Solved: Re: Maintenance on Lakehouse Tables

rtolsma · ‎10-29-2024

Hi,

I'm trying to run Maintenance on Lakehouse tables that are in OneLake. However, when I try and run Maintenance on the table with only the Optimize and V-Order flag selected I receive the following error:

I have even tried to run a Spark SQL notebook and the operation failed with a similar error. When I put the full URL in for the OneLake and workspace it ended up erroring again saying that the operation could not be completed on Dataverse tables.

Please let me know how this can be resolved.

Thanks,

Russ

richbenmintz · ‎10-30-2024

Hi @rtolsma ,

I believe the issue is that the Dataverse data is not actually managed by Fabric, tables are pointers to your dataverse environment, the error while annoying is correct.

I hope this helps,
Richard

Did I answer your question? Mark my post as a solution! Kudos Appreciated!

Proud to be a Super User!

View solution in original post

richbenmintz · ‎10-30-2024

Hi @rtolsma,

Are you able to provide screenshots of the Lakehouse Folder Structure and where the table you are trying to run maintenance on?

would be helpful for some context as you are mentioning Dataverse and the error is referencing ADLS Gen 2

I hope this helps,
Richard

Did I answer your question? Mark my post as a solution! Kudos Appreciated!

Proud to be a Super User!

AndyDDC · ‎10-30-2024

Hi @rtolsma how have the lakehouse tables been created?

rtolsma · ‎10-30-2024

The Lakehouse is a OneLake lakehouse and was created via Fabric Link. When I tried to run Optimize on a single table in the Lakehouse using Spark SQL it errored indicating that tables in the Dataverse cannot be maintained. My issue is that my client is trying to run a single query to drop a view and it ran for 5 minutes without completing. Since then performance has degraded for any query. When I inspected one of the highly transacted tables from D365 FnO that has been exported I could see that there were hundreds of 10MB files, I could see how this would cause performance issues. I want to optimize the table but this is failing either through the Fabric Maintenance operation or through a Notebook. I hope this provides clarity. Ultimately, I'm trying to optimize the client's experience with Fabric, as of right now they have an F8 sku and are seeing poor performance on querying and a high CU usage in the background for data coming from Fabric Link.

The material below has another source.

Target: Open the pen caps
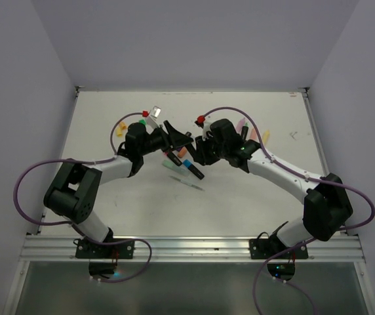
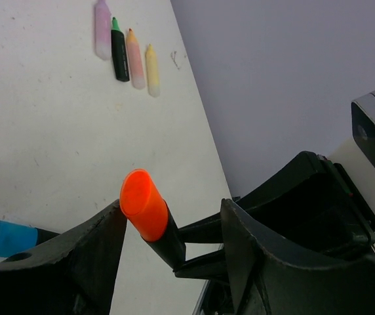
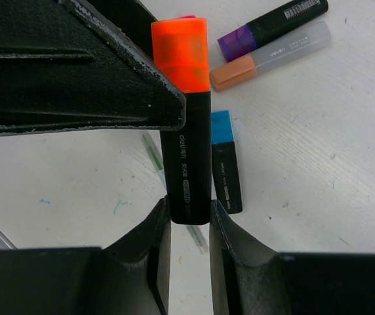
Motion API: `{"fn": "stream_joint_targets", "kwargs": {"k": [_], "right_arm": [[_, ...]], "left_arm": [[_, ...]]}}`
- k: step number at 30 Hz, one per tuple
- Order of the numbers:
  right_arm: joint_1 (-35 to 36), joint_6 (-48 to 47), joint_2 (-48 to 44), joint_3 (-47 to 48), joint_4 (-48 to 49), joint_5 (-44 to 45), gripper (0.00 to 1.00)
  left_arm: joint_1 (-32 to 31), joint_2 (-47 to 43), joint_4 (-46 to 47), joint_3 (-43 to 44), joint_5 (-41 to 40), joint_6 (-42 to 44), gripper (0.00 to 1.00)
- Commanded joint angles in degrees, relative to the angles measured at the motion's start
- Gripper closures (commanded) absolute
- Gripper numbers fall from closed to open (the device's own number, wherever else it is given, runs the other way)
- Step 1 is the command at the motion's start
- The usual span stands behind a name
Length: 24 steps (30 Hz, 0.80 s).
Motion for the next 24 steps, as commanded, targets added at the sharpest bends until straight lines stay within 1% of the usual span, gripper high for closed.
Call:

richbenmintz · ‎10-30-2024

Hi @rtolsma ,

I believe the issue is that the Dataverse data is not actually managed by Fabric, tables are pointers to your dataverse environment, the error while annoying is correct.

I hope this helps,
Richard

Did I answer your question? Mark my post as a solution! Kudos Appreciated!

Proud to be a Super User!

rtolsma · ‎10-30-2024

Interesting, so then why do I see storage consumption in Fabric? When I look at the Fabric Capacity Metrics App I see consumption continuing to grow. The OneLake storage for this workspace is at 1.5 TB there needs to be some way to maintain this?

richbenmintz · ‎10-30-2024

That is very odd, when you click on the table and view source files, what does it show you?

I hope this helps,
Richard

Did I answer your question? Mark my post as a solution! Kudos Appreciated!

Proud to be a Super User!

rtolsma · ‎10-30-2024

I see several hundred 9-10MB files as per the screenshot below:

richbenmintz · ‎10-30-2024

Can you right click at show the path of a single file?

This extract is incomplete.